Records drawn from a dataset:
__________

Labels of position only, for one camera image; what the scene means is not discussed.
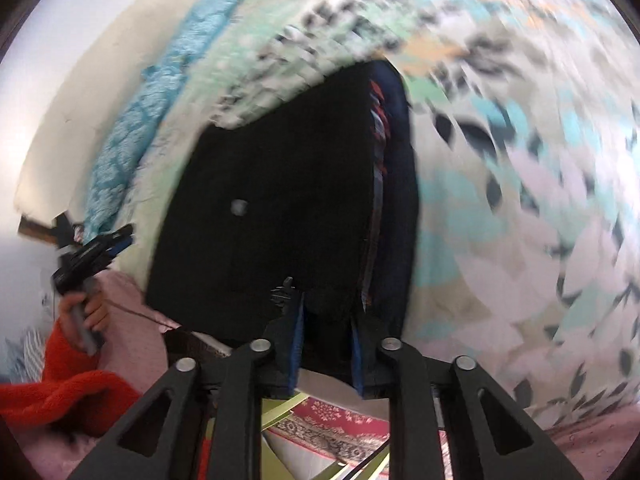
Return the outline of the left hand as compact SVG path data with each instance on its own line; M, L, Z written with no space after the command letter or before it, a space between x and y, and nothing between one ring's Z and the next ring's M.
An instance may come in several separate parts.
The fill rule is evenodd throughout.
M66 340L76 350L95 356L103 344L110 312L101 285L89 278L81 290L68 292L58 302L58 322Z

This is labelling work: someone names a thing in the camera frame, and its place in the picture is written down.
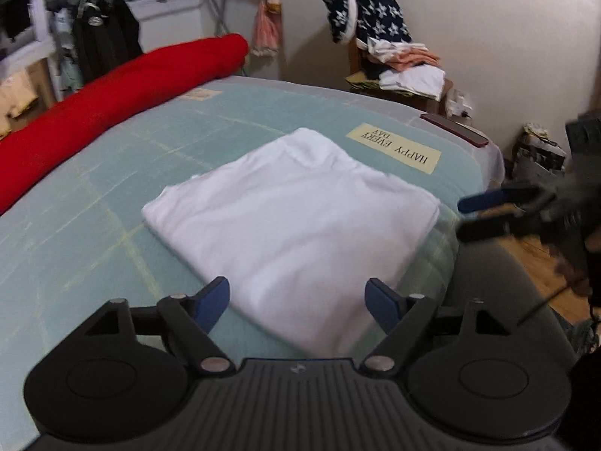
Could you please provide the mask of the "wooden chair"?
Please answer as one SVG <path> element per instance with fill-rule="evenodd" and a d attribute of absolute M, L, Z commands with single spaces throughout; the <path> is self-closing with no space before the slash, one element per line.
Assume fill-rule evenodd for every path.
<path fill-rule="evenodd" d="M 424 112 L 444 114 L 444 101 L 453 89 L 452 80 L 444 79 L 439 98 L 416 92 L 412 88 L 382 89 L 378 79 L 370 79 L 370 76 L 376 76 L 378 65 L 368 59 L 366 52 L 359 50 L 355 42 L 351 42 L 347 45 L 347 54 L 352 73 L 345 78 L 345 81 L 351 93 L 401 103 Z"/>

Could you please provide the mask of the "red long bolster pillow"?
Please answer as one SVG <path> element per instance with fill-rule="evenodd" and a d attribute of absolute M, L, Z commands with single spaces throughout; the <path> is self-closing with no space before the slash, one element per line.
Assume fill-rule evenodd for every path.
<path fill-rule="evenodd" d="M 155 49 L 95 79 L 1 141 L 1 211 L 110 128 L 242 68 L 239 34 Z"/>

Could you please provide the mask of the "pile of folded clothes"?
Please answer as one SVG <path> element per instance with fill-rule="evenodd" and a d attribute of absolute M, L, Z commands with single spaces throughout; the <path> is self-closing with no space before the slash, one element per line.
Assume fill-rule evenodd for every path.
<path fill-rule="evenodd" d="M 445 79 L 441 58 L 424 44 L 369 38 L 368 57 L 385 69 L 379 73 L 382 89 L 412 88 L 439 98 Z"/>

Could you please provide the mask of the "light green bed blanket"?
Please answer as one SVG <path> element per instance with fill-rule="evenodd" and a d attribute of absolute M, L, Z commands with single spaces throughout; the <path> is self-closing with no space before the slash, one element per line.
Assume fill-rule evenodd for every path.
<path fill-rule="evenodd" d="M 37 437 L 23 402 L 29 371 L 102 304 L 151 306 L 202 287 L 143 225 L 143 206 L 301 127 L 439 198 L 438 222 L 396 288 L 444 296 L 458 252 L 456 205 L 501 180 L 497 145 L 476 148 L 390 101 L 281 80 L 214 80 L 112 127 L 2 216 L 3 449 Z"/>

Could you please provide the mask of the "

__________

Identify each line in the records above containing the word "written"; copy those lines.

Answer to this task
Return the outline of the left hand as compact SVG path data with each instance on its own line; M, L, Z written with no space after the command letter or before it, a space between x and y, and nothing between one ring's Z and the next ring's M.
This is labelling work: someone names a thing in the camera frame, and its place in the picture is written down.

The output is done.